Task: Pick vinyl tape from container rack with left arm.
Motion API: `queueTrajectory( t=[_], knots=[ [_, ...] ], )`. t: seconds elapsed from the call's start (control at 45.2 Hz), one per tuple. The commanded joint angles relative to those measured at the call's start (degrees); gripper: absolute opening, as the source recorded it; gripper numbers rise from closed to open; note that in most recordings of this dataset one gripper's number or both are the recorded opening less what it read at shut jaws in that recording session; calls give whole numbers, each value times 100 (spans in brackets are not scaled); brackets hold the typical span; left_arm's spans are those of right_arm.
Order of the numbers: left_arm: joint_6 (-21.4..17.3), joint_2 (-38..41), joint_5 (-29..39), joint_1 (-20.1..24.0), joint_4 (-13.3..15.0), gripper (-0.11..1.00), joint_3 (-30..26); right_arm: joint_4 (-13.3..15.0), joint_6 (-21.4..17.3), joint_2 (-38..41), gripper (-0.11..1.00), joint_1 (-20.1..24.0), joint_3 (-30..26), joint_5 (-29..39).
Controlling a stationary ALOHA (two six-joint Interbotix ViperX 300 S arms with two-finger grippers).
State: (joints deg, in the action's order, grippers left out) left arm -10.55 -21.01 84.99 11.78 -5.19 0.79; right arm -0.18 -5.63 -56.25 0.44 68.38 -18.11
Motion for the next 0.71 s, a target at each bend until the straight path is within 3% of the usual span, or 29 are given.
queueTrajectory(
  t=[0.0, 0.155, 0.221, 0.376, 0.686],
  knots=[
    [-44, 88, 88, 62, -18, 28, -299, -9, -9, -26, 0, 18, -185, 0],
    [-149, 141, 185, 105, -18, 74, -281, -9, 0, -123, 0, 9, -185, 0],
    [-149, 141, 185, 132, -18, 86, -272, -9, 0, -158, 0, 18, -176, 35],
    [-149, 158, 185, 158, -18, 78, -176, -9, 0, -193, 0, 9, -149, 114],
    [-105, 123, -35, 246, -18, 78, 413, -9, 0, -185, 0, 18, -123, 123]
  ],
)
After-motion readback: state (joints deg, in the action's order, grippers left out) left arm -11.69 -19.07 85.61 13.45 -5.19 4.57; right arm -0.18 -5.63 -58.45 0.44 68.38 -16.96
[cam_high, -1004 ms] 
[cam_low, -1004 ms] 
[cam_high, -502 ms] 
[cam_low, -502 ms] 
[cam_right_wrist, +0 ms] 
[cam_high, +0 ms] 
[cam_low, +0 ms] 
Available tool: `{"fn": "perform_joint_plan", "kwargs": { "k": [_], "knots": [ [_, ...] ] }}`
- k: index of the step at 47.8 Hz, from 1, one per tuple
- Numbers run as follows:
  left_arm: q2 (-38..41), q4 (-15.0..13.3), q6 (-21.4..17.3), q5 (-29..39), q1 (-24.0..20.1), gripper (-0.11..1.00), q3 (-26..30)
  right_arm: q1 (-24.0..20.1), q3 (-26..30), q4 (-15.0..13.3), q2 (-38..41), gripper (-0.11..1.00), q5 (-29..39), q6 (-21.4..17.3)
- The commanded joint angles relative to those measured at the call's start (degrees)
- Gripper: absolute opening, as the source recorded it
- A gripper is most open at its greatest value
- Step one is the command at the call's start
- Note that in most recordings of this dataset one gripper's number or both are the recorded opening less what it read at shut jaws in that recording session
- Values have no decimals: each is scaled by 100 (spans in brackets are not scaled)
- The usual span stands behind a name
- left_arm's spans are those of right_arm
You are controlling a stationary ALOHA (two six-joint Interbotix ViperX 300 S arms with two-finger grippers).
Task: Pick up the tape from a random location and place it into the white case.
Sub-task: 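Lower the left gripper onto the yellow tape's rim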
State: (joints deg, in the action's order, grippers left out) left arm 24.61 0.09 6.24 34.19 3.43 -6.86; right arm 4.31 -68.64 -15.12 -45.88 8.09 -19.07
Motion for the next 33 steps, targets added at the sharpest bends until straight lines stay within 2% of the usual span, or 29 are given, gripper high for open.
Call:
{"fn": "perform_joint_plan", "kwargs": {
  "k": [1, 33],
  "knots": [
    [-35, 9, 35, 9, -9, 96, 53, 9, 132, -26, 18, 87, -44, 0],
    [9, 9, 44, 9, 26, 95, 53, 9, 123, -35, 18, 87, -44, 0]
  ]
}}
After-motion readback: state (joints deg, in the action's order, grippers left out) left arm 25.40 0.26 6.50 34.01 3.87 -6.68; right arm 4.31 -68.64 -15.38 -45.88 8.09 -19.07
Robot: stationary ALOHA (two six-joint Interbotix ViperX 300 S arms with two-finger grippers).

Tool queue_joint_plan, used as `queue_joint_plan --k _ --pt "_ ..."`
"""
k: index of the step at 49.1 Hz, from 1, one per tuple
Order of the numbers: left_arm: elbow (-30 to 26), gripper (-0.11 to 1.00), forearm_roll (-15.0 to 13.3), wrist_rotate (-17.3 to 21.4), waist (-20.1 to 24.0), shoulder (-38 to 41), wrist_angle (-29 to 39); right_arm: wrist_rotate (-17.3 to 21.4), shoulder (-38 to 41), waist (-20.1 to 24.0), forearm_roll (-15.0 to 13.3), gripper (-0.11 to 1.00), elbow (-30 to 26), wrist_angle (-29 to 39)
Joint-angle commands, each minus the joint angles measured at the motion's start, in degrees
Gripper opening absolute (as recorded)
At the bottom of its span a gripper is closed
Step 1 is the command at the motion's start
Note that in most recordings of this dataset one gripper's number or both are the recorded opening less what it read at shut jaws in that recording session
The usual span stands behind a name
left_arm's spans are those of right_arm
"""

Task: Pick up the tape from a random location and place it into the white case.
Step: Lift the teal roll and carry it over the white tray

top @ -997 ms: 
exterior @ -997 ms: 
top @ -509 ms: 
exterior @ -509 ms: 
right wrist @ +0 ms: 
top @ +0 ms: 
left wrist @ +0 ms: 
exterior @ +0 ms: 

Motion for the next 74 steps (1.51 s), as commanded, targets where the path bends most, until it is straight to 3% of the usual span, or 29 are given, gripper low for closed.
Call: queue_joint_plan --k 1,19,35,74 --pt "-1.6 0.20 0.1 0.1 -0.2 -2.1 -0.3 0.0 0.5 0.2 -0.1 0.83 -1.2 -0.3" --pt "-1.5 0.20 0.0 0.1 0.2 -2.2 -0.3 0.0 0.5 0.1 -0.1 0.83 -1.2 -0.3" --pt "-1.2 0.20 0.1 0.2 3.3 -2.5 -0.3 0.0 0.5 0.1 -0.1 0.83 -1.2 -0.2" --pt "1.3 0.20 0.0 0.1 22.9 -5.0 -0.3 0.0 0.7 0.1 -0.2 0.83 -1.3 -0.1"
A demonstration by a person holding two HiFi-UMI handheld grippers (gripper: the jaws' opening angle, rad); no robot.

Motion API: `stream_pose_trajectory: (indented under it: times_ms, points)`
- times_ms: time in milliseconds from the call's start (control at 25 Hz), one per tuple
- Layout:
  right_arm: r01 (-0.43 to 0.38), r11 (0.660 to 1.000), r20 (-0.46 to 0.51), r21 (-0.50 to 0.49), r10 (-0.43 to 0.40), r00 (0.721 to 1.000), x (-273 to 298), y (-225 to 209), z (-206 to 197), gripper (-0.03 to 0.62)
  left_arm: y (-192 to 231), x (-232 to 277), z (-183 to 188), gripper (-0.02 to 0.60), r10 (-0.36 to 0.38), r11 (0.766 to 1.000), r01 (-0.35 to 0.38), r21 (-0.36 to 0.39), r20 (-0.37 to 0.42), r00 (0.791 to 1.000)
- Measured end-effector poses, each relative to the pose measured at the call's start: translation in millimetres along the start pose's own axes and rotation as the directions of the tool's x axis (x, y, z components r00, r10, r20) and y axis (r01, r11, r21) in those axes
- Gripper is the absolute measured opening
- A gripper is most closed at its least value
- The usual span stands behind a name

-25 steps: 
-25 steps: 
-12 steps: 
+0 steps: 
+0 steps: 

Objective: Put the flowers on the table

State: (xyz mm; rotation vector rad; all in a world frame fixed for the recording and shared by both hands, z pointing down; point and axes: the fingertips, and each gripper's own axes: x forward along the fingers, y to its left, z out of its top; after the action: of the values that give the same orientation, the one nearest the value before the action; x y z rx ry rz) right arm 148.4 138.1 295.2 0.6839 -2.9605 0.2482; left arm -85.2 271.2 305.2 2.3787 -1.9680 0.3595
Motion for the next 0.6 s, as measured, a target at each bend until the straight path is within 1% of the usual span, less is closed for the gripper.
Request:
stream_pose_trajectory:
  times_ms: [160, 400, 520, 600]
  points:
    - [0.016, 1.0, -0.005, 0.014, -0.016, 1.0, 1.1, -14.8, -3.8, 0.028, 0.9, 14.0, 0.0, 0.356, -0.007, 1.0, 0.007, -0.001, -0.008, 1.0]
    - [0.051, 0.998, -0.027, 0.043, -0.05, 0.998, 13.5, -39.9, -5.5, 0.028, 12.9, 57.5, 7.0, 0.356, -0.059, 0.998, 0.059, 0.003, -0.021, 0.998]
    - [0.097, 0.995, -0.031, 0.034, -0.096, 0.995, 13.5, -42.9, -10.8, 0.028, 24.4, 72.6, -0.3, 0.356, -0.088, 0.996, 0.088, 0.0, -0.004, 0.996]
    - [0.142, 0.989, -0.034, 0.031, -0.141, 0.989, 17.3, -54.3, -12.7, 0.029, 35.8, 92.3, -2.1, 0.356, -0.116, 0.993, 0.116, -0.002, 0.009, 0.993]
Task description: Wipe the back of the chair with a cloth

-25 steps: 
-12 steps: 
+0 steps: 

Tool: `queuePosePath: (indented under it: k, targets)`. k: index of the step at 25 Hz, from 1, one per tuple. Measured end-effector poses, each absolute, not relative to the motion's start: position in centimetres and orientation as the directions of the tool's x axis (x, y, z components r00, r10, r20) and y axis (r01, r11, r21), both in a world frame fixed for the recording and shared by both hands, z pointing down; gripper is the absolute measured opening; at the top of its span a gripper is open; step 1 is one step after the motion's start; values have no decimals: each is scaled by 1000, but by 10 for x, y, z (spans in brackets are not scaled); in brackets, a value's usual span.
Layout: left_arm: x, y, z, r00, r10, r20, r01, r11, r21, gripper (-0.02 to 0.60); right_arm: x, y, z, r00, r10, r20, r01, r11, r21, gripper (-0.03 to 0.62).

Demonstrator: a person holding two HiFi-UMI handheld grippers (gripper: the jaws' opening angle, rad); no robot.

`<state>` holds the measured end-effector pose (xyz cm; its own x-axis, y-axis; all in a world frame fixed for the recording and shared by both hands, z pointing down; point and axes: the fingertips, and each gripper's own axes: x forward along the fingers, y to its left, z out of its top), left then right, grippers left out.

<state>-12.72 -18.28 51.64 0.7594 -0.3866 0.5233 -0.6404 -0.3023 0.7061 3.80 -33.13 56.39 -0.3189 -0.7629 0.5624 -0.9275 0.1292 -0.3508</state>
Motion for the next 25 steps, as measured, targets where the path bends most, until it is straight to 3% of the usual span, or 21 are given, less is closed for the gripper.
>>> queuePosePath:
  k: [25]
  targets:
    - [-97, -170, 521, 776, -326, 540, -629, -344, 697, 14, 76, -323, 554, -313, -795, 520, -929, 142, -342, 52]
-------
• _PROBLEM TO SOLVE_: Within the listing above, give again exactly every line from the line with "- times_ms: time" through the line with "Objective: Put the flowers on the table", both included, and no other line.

• _RESPONSE FOR THIS EXERCISE_:
- times_ms: time in milliseconds from the call's start (control at 25 Hz), one per tuple
- Layout:
  right_arm: r01 (-0.43 to 0.38), r11 (0.660 to 1.000), r20 (-0.46 to 0.51), r21 (-0.50 to 0.49), r10 (-0.43 to 0.40), r00 (0.721 to 1.000), x (-273 to 298), y (-225 to 209), z (-206 to 197), gripper (-0.03 to 0.62)
  left_arm: y (-192 to 231), x (-232 to 277), z (-183 to 188), gripper (-0.02 to 0.60), r10 (-0.36 to 0.38), r11 (0.766 to 1.000), r01 (-0.35 to 0.38), r21 (-0.36 to 0.39), r20 (-0.37 to 0.42), r00 (0.791 to 1.000)
- Measured end-effector poses, each relative to the pose measured at the call's start: translation in millimetres along the start pose's own axes and rotation as the directions of the tool's x axis (x, y, z components r00, r10, r20) and y axis (r01, r11, r21) in those axes
- Gripper is the absolute measured opening
- A gripper is most closed at its least value
- The usual span stands behind a name

-25 steps: 
-25 steps: 
-12 steps: 
+0 steps: 
+0 steps: 

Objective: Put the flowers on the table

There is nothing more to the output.